I am that girl who walks around campus in her own little world. You would never see me running around without my sunglasses, i-pod and a cup of coffee—unless you saw me this past week. The headphones to my i-pod broke and I did not have time to buy a new pair.
Walking around without my i-pod for a week really opened my eyes to my surroundings. I noticed more about my campus in the past week than in the three years that I have been here. What struck me most was the prevalence of cell phones.
You would be hard pressed to find someone that did not have a cell phone. Even my cousin in second grade has one (for “emergency purposes”). But, walking around campus without an i-pod got me thinking about how rude some people are when talking on their phones.
While we are taught table manners and other social skills, it seems that cell phone etiquette is often overlooked. Here are some things to think about before you dial.
Where you are: Obviously if you are in your own home, walking across campus or driving in a car (with a blue tooth) making a call is totally acceptable. But, some places are just not appropriate—the gym, the hospital, any waiting area, the bathroom, etc.

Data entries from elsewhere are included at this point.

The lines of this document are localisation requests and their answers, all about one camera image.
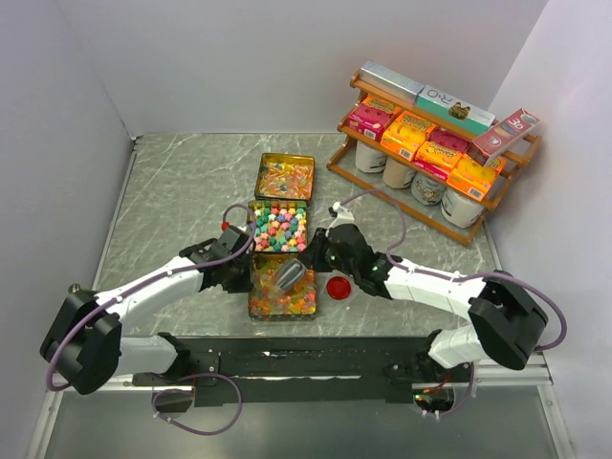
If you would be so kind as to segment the silver metal scoop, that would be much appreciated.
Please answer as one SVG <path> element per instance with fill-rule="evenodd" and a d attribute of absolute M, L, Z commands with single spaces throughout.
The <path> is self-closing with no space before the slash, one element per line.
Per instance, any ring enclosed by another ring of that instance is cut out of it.
<path fill-rule="evenodd" d="M 297 258 L 284 262 L 274 274 L 274 285 L 282 292 L 290 291 L 306 274 L 306 267 Z"/>

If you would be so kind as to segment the gold tin of star candies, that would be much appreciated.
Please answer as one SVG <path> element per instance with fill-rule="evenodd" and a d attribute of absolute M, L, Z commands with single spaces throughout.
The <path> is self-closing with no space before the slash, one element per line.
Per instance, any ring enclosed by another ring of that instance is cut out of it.
<path fill-rule="evenodd" d="M 260 253 L 298 253 L 307 248 L 308 211 L 305 201 L 253 200 L 254 242 Z"/>

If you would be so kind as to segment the gold tin of gummy candies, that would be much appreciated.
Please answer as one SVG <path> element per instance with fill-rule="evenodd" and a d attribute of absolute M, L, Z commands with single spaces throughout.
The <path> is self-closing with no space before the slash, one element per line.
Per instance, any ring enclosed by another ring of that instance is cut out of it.
<path fill-rule="evenodd" d="M 248 313 L 252 320 L 308 320 L 317 315 L 315 272 L 307 270 L 292 289 L 281 292 L 274 275 L 294 254 L 259 253 L 253 257 Z"/>

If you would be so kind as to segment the gold tin of stick candies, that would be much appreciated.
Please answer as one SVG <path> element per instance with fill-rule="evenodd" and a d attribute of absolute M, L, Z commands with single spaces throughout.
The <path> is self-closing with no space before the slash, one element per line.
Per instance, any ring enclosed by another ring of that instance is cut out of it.
<path fill-rule="evenodd" d="M 310 202 L 314 190 L 315 170 L 314 157 L 264 153 L 260 158 L 254 196 L 257 199 Z"/>

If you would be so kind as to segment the clear glass jar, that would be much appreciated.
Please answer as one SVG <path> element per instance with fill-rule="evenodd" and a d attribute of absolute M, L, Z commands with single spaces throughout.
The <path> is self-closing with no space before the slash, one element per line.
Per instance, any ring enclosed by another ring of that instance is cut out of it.
<path fill-rule="evenodd" d="M 341 202 L 341 205 L 352 213 L 356 225 L 360 225 L 364 217 L 363 201 L 364 198 L 358 196 Z"/>

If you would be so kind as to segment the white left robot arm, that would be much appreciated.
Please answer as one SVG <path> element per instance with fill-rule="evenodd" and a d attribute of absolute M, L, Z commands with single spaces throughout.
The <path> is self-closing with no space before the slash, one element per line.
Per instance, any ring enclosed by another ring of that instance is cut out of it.
<path fill-rule="evenodd" d="M 225 224 L 222 234 L 187 247 L 165 265 L 106 292 L 74 288 L 64 299 L 40 347 L 49 378 L 59 374 L 81 395 L 124 375 L 156 374 L 181 383 L 195 364 L 188 347 L 168 333 L 126 334 L 145 318 L 185 297 L 220 286 L 250 287 L 251 230 Z"/>

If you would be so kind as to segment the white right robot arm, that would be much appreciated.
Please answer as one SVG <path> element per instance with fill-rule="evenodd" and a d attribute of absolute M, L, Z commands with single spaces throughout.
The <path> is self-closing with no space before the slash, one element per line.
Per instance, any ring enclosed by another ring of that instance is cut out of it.
<path fill-rule="evenodd" d="M 412 301 L 465 320 L 463 327 L 430 335 L 418 358 L 419 372 L 429 381 L 443 379 L 461 363 L 481 360 L 521 370 L 548 323 L 532 292 L 511 275 L 448 273 L 374 251 L 350 217 L 337 216 L 330 227 L 317 229 L 297 258 L 317 273 L 351 277 L 369 295 Z"/>

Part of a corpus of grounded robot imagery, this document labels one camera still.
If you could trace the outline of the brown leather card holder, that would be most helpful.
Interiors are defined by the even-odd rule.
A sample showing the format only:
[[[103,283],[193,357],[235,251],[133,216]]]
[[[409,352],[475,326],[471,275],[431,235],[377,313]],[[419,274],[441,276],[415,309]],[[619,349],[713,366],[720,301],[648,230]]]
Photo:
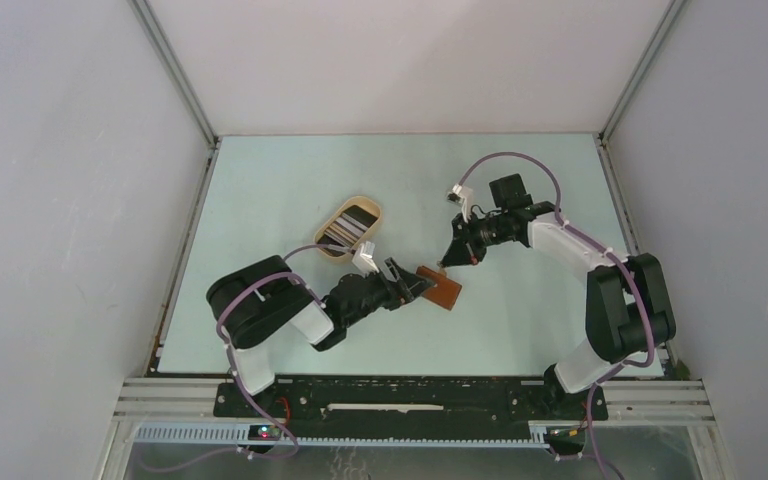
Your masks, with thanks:
[[[421,296],[429,302],[452,311],[462,292],[462,285],[449,278],[444,270],[434,270],[426,266],[419,266],[416,274],[431,282]]]

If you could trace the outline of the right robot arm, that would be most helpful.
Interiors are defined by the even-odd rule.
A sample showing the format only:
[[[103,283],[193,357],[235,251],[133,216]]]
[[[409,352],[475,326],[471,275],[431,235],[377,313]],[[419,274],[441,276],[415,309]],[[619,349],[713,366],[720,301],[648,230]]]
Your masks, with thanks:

What are you talking about: Gossiping about your latest sexual encounter is not exactly something that the entire line in the coffee shop wants to hear about. That being said, think about the content of your conversation before you speak. You never know who is around.
How loud you are: Some conversations can’t be helped, but it’s always important to be considerate to those around you.
Who are you with: My biggest pet peeve is driving in the car with someone who talks on his or her phone the entire time. (A close second being couples who walk hand and hand and talk on their cell phones the entire time) Unless it’s necessary, don’t take any calls when you’re in a group of people, or at least remove yourself.
Are you intoxicated: Drunk dialing, which is worthy of its own column, is simply a bad idea.